### What is needed
The answer is the data repeated in full, with no pictures included.

START Supplied data

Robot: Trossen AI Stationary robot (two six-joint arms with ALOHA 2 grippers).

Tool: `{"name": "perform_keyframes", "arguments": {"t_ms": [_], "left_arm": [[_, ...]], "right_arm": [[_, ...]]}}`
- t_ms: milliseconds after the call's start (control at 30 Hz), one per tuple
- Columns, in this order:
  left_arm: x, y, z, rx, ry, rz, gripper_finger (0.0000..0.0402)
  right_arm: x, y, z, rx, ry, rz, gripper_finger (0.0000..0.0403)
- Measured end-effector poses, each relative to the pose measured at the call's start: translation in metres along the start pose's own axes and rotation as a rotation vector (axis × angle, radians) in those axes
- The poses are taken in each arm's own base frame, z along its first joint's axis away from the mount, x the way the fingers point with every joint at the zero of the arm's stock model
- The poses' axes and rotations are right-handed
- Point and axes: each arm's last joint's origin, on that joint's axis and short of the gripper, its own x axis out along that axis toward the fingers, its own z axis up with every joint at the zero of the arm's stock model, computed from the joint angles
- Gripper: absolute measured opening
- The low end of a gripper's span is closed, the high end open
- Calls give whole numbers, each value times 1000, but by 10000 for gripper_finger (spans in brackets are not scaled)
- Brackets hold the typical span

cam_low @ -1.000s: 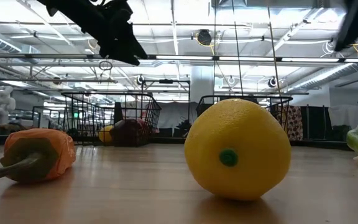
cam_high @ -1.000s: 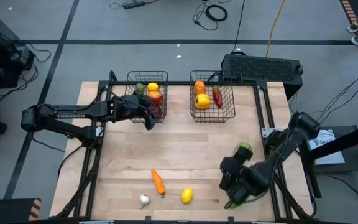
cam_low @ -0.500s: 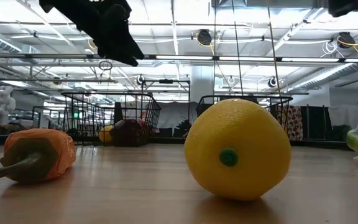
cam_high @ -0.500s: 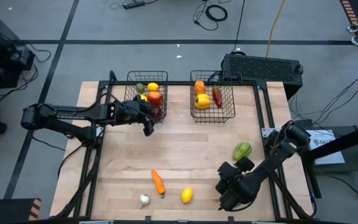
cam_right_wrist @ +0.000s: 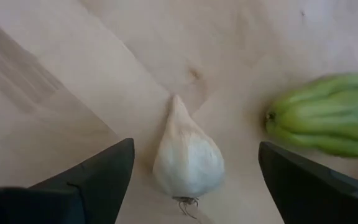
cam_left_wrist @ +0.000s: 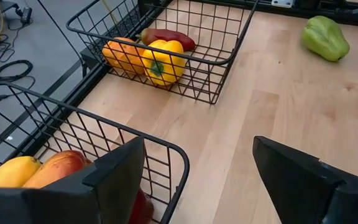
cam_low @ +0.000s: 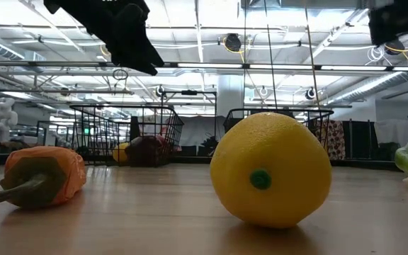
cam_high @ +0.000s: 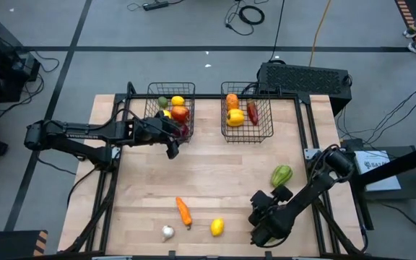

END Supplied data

### Answer to this exercise
Robot: Trossen AI Stationary robot (two six-joint arms with ALOHA 2 grippers).

Tool: `{"name": "perform_keyframes", "arguments": {"t_ms": [_], "left_arm": [[_, ...]], "right_arm": [[_, ...]]}}`
- t_ms: milliseconds after the call's start (control at 30 Hz), one per tuple
- Columns, in this order:
  left_arm: x, y, z, rx, ry, rz, gripper_finger (0.0000..0.0402)
  right_arm: x, y, z, rx, ry, rz, gripper_finger (0.0000..0.0403)
- Measured end-effector poses, each relative to the pose measured at the call's start: translation in metres along the start pose's own axes and rotation as a rotation vector (axis × angle, radians) in those axes
- The poses are taken in each arm's own base frame, z along its first joint's axis away from the mount, x the way the fingers point with every joint at the zero of the arm's stock model
- The poses' axes and rotations are right-handed
- Point and axes: each arm's last joint's origin, on that joint's axis and short of the gripper, its own x axis out along that axis toward the fingers, its own z axis up with every joint at the zero of the arm's stock model, computed from the joint angles
- Gripper: absolute measured opening
- The low end of a gripper's span is closed, the high end open
- Calls give whole numbers, each value times 1000, but by 10000 for gripper_finger (spans in brackets are not scaled)
- Brackets hold the typical span

cam_low @ -1.000s: 
cam_high @ -1.000s: 
cam_low @ -0.500s: 
cam_high @ -0.500s: 
cam_right_wrist @ +0.000s: 
cam_left_wrist @ +0.000s: 
cam_low @ +0.000s: 
cam_high @ +0.000s: 

The requested output is now complete.